The 1.#INF and 1.#SNAN are bugs - Microsoft's system library has a totally nonstandard way of handling infinity, not-a-number, and (if I recall correctly) denormals. They should format as just Inf and NaN, as you see if you print them without using [format].
The fix for that would be to have the %e, %f and %g format groups go through Tcl's own formatting rather than the system's 'sprintf', and we have about 80% of the plumbing to do that. I need to get back on that.
I'd also think that it would be appropriate to have [format] be permissive about NaN's.
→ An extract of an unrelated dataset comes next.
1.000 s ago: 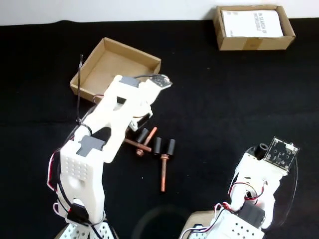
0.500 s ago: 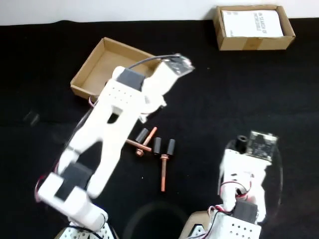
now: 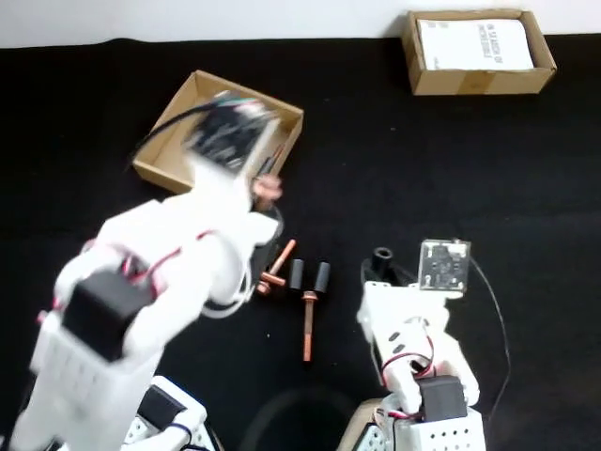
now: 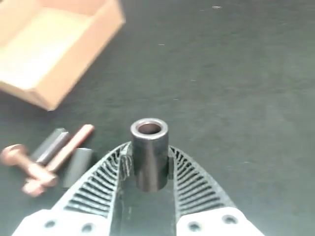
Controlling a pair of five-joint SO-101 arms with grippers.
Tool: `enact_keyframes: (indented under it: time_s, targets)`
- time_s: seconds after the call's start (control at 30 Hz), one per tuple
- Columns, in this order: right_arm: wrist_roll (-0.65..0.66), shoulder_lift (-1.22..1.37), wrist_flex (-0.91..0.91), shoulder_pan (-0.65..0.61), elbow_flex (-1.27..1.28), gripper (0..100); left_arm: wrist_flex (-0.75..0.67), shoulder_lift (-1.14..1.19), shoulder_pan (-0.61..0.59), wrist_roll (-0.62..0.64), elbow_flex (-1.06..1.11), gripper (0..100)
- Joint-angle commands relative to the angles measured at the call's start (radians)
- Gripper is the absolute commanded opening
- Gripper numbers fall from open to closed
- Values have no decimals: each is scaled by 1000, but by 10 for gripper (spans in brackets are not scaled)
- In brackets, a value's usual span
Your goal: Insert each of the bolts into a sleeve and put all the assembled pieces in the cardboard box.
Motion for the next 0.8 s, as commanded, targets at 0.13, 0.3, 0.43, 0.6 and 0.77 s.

Most operations that take double's want to fail early, so many go through common code that complains when a NaN is passed in, but that seems too restrictive for [format].
The NaN(0xBADDECAFC0FFEE) is intentional. We have a subtle requirement that double's, when converted to string through the default pathway, need to reconvert to numbers (or Not-A-Number's) that are bit-for-bit identical to the original. (This is not possible for SNaN on all hardware, but we try, and we try to preserve all but the 'signalling' bit if we have to deal with it by downgrading to QNaN.)
Unfortunately, I don't have a lot of bandwidth to work on the Core just at the moment, so if you depend on me, a fix may well be delayed. (I do fully intend to get back, but even then, a lot of the effort is going to have to go into backfilling for Miguel, alas.)